Chaos Workshop

Welcome to the Chaos Workshop!! Follow the steps provided below to successfully complete the chaos workshop. Earn your certificate & win prizes by sharing the workshop completion details on the #chaos-carnival channel in the Harness Community Slack Workspace !!

To catch the workshop steps live, join the session during Day-1 of Chaos Carnival (March 15, 13:45 CDT) or refer to this Recording.

Prerequisites for the Chaos Workshop

Sign-Up on Harness SaaS Platform

Sign-Up on the Harness SaaS platform via email.
Click on the verification email received.
Choose the Chaos Engineering Module. This will enable a 14-day enterprise trial license.

Note: Note the Account ID (underlined in red in the above screenshot). This will be needed while submitting request for the sandbox environment.
You will see a modal asking to to "Enable Chaos Infrastructure To Run Your First Chaos Experiment". At this point, pause action on the Harness UI & proceed with the next step to obtain the sandbox environment.

Obtain a Sandbox Environment to Run Chaos Experiments

Fill up and submit this form to request a timed (6 hours) sandbox environment to carry out the chaos workshop steps
In under 2 minutes, check your email and verify receipt of your sandbox config information, which consits of:
- A KubeConfig file, which you can download and use as the context for navigating the environment provided
  - Note: You will need kubectl setup in your local workspace to view the resources in your sandbox environment (which is a Kubernetes Namespace bearing the name firstname-lastname-ns).
- URLs to a sample microservices application (which will be subjected to chaos during the workshop), the grafana dashboard where it is monitored along with the corresponding prometheus endpoint.

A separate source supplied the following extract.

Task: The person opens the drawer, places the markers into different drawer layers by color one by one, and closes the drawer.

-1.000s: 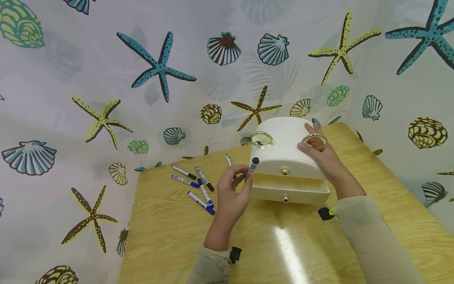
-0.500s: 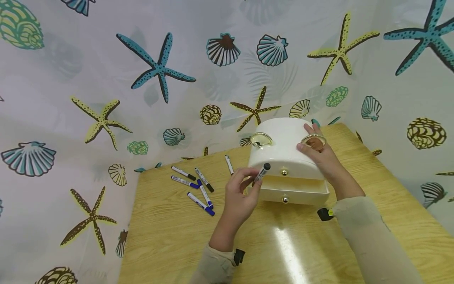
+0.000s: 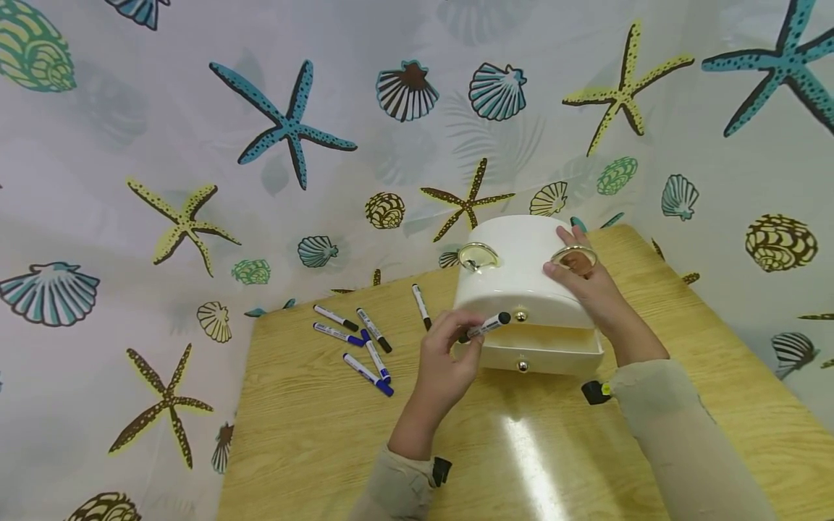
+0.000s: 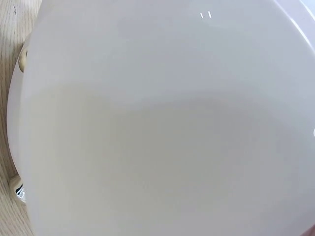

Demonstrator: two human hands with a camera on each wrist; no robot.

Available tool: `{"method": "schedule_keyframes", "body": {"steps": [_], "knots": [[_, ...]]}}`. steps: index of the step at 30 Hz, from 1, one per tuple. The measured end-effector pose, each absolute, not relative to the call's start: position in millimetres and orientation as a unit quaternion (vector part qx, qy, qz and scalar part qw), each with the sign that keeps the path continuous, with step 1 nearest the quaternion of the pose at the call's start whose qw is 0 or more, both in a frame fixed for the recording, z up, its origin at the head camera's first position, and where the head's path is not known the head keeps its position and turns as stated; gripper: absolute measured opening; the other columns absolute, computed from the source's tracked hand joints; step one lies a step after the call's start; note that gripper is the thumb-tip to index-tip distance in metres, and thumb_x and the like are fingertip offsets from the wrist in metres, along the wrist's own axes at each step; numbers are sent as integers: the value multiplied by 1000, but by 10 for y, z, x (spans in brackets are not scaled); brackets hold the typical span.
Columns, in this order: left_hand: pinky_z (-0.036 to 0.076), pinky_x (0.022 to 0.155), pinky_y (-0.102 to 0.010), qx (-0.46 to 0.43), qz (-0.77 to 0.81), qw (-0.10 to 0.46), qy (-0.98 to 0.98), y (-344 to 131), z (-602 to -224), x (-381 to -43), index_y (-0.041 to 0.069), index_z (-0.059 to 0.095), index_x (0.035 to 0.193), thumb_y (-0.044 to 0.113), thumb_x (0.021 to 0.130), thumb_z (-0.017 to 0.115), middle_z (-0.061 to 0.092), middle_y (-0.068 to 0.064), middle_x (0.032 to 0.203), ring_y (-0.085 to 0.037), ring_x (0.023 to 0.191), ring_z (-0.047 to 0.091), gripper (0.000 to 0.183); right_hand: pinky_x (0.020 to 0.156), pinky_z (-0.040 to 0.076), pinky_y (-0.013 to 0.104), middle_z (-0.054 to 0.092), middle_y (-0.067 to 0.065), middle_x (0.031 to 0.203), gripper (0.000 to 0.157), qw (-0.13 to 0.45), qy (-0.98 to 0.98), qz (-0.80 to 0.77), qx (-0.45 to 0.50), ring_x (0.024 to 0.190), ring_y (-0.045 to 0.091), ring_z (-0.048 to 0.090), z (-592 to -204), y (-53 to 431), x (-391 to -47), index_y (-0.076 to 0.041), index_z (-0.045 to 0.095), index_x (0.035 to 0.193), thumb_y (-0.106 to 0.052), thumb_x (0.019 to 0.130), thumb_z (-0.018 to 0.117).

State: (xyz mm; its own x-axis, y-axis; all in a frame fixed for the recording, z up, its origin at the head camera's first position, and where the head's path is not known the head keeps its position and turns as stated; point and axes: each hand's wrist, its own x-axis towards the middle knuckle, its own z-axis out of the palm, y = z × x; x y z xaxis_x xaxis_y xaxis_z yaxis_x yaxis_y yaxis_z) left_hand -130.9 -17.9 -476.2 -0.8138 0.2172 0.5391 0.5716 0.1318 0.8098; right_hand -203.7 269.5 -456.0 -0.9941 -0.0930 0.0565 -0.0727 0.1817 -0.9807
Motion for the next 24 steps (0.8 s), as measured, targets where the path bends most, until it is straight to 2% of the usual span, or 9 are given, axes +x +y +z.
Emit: {"method": "schedule_keyframes", "body": {"steps": [7,16,21,24], "knots": [[59,104,-50,-272,-568,148,-763,-202,-4793,-1317,5,72,116,-13,92,70,68,-6,118,-23,118,66,30,129,-15,66,-13,-20,177,87,3,767,-638,-59,163,17,-23,-4525,2664,-2024,-32,10,172,-32,105,65],[60,102,-49,-263,-561,141,-773,-245,-4812,-1323,9,73,114,-8,95,71,70,-4,118,-21,114,66,26,127,-16,68,-15,-19,177,86,5,769,-637,-56,163,19,-24,-4528,2662,-2027,-33,10,172,-33,105,65],[60,103,-44,-247,-556,142,-781,-303,-4803,-1322,11,74,115,-5,96,71,70,-3,120,-21,116,66,25,129,-14,66,-13,-25,175,84,5,774,-631,-52,163,15,-22,-4527,2666,-2015,-38,13,171,-35,106,65],[60,102,-43,-243,-556,150,-781,-338,-4808,-1328,8,74,114,-5,95,72,70,-5,120,-22,117,67,24,130,-13,65,-12,-28,174,82,6,776,-629,-50,163,13,-22,-4535,2673,-2005,-38,15,171,-37,106,65]]}}
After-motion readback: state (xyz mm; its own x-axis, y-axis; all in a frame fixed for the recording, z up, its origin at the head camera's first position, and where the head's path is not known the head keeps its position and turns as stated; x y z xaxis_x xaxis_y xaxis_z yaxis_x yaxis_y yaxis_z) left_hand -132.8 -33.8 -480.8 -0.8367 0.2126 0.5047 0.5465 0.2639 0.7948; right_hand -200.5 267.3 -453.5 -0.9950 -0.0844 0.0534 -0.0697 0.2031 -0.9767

Note: If you don't receive the email containing access info to the sandbox environment within 5 minutes, please send an email to adarsh.kumar@harness.io, karthik.s@harness.io OR reach out on the #chaos-carnival channel on the Harness Community Slack Workspace

Setup The Chaos Infrastructure

Now, proceed with setting up of the chaos infrastructure on the "default project". You can create a dedicated/new project if you wish.
You will be needed to create a new "Environment", configure your chaos infrastructure, download the installation manifest for the chaos infra and apply it in the provided sandbox environment. The detailed set of steps to achieve this can be found here: https://developer.harness.io/docs/chaos-engineering/user-guides/connect-chaos-infrastructures

Notes:

Please select the "Namespace Mode" option for chaos infrastructure and provide the appropriate namespace name (use the namespace provided as part of your sandbox environment instead of the default hce).
Ignore the instructions to create namespace and to apply the CRDs (These steps are already performed for you as part of the sandbox env creation)
Selection of "Cluster Wide" option can result in failure, it is strictly unsupported for this workshop.

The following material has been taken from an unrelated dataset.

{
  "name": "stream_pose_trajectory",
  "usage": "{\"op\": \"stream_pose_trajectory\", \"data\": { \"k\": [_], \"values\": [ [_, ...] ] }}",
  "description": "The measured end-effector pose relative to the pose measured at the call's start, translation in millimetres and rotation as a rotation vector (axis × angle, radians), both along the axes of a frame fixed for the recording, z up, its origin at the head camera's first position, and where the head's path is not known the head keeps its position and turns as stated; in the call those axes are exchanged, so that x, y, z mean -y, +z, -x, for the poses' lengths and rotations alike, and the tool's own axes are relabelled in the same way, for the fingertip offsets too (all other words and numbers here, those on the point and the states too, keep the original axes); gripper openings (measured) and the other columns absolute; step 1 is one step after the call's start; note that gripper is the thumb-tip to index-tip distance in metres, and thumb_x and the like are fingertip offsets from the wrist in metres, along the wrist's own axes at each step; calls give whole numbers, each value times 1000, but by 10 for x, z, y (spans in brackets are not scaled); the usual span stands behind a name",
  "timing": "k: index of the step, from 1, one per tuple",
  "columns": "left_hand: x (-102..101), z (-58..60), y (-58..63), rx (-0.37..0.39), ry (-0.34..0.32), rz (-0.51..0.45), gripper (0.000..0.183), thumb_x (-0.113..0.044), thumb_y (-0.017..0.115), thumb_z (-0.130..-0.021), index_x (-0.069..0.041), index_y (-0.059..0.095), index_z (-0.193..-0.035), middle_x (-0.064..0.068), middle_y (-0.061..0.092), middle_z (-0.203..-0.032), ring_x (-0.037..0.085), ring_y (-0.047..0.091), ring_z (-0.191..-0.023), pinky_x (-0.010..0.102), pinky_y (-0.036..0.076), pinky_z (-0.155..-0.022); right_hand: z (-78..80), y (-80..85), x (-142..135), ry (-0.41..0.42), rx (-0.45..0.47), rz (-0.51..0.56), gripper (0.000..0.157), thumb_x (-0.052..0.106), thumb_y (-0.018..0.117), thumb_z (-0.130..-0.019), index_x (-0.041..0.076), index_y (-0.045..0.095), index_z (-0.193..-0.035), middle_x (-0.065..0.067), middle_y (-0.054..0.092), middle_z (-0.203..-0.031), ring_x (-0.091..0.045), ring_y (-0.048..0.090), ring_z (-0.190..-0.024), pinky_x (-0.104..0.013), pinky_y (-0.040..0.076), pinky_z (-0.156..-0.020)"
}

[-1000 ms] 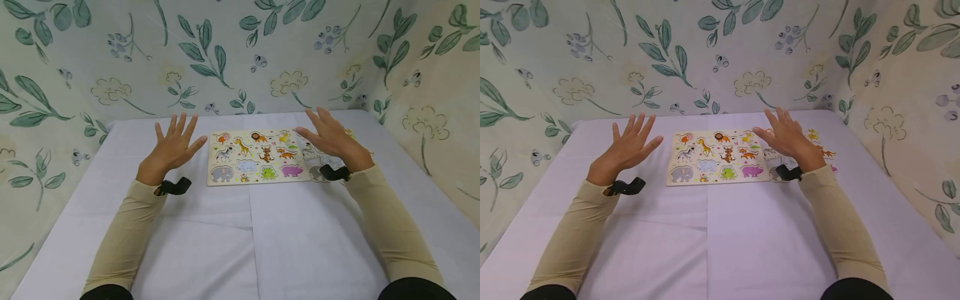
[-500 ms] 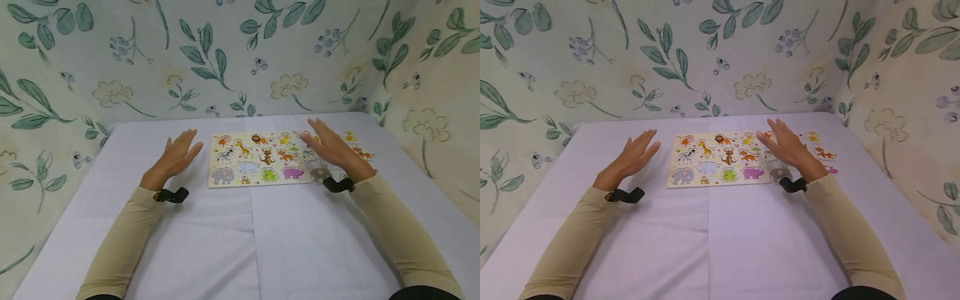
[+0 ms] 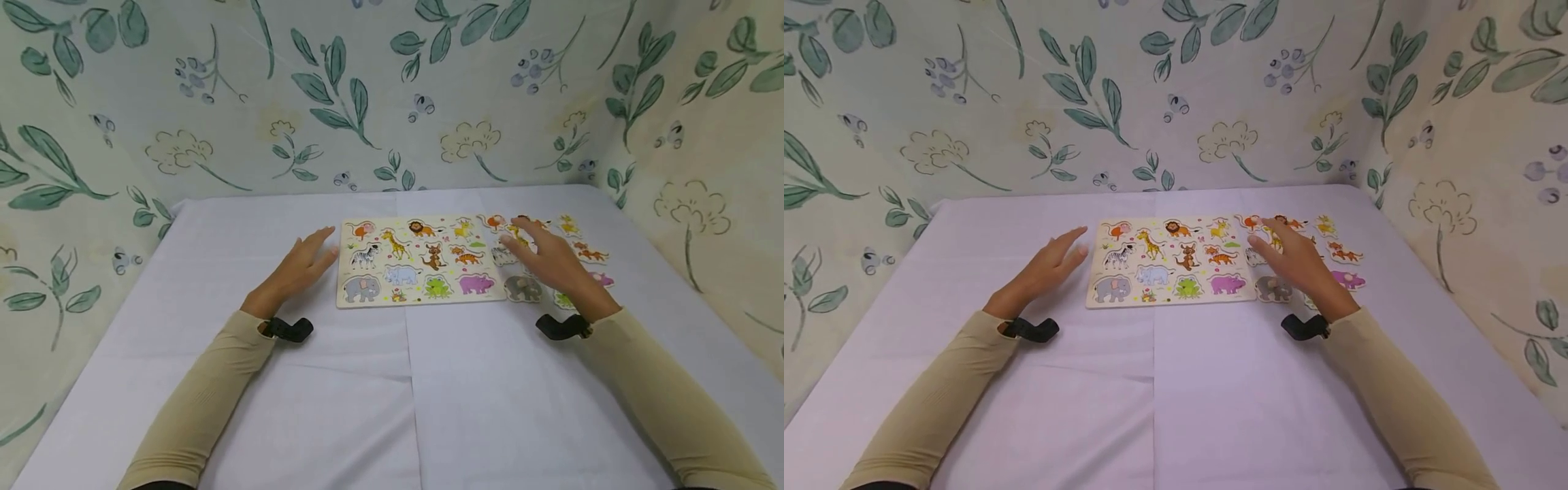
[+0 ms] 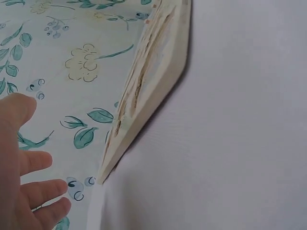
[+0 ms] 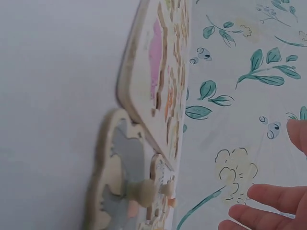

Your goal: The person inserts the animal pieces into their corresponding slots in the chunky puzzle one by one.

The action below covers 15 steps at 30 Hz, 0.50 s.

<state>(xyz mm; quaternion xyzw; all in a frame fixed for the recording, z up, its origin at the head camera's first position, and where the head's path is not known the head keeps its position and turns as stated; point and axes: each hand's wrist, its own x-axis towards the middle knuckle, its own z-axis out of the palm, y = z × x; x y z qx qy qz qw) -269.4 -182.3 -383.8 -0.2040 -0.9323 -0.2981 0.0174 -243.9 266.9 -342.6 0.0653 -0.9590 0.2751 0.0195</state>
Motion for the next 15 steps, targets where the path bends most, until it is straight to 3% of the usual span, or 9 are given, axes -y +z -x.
{"op": "stream_pose_trajectory", "data": {
  "k": [7,15],
  "values": [
    [-38,-7,-98,18,-39,12,57,-37,38,-104,-15,25,-154,14,21,-159,34,14,-146,54,0,-116,-84,-157,-75,-6,-42,39,70,56,48,-96,12,37,-149,-21,33,-152,-49,37,-132,-64,35,-100],
    [-59,-5,-169,36,-79,91,57,-37,34,-104,-18,19,-156,8,14,-161,33,8,-147,55,-2,-115,-91,-347,-201,-2,-98,104,67,58,50,-93,15,45,-144,-13,47,-144,-36,48,-127,-53,45,-96]
  ]
}}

Connect The Custom ChaosHub

The project shall contain the default "Enterprise ChaosHub" which consists of all the supported faults. However, to simplify things, we have a dedicated custom chaos artifact source for this workshop.
Add a new chaoshub by following the steps outlined here: https://developer.harness.io/docs/chaos-engineering/user-guides/add-chaos-hub by using the GitHub repo URL https://github.com/chaoscarnival/hub-workshop-2023
Browse the newly added chaoshub. You will see 4 chaos experiments ready to be launched.

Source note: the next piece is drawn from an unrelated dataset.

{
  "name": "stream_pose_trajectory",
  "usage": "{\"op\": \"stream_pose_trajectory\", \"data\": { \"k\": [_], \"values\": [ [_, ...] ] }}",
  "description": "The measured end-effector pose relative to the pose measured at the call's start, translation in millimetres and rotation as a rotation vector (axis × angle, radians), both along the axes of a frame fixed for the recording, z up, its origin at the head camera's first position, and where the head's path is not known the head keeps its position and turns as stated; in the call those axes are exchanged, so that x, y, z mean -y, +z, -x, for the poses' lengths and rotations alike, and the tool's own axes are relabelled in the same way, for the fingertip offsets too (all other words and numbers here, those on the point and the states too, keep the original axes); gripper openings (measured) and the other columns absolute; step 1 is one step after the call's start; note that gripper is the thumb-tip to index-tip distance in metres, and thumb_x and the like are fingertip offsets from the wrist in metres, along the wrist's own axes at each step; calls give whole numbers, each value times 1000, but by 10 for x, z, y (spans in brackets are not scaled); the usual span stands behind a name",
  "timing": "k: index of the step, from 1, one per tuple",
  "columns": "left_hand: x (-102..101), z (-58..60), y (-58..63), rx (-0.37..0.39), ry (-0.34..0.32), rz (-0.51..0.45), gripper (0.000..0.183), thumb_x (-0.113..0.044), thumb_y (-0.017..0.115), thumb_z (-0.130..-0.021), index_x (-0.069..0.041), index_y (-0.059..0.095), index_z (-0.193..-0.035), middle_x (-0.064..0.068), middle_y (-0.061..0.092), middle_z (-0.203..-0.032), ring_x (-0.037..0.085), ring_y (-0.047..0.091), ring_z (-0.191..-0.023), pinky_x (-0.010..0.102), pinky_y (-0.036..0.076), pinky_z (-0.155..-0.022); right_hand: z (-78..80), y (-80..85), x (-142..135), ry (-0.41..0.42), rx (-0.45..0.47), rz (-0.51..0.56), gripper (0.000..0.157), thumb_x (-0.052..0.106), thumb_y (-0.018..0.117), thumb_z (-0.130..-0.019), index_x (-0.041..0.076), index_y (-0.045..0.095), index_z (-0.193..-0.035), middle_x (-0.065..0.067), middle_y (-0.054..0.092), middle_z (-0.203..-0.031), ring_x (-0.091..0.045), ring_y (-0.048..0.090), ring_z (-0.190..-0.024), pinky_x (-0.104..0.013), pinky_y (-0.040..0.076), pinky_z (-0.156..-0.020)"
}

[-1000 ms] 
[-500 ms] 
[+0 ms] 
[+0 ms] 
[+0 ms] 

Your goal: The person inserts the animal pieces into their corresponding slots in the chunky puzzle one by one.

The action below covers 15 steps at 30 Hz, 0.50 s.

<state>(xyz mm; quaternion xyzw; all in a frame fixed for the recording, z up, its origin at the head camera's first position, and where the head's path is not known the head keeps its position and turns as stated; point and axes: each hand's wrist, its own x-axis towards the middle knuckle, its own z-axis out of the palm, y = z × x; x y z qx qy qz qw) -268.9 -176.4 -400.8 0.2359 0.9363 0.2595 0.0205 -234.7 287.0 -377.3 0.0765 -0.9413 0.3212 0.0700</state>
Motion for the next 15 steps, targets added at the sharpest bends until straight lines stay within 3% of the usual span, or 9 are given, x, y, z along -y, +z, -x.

Online-Boutique: A Summary of the Chaos Experimentation Activity

The workshop details chaos experiments against (an instrumented version of) the demo microservices application Online Boutique. The application is simulated to be constantly under "usage" via a load generator component.
The experiments involve injection of different types of chaos faults on a given microservice (ex: carts) OR multiple microservices accompanied by validation of specific constraints (hypotheses) around application behaviour and user impact.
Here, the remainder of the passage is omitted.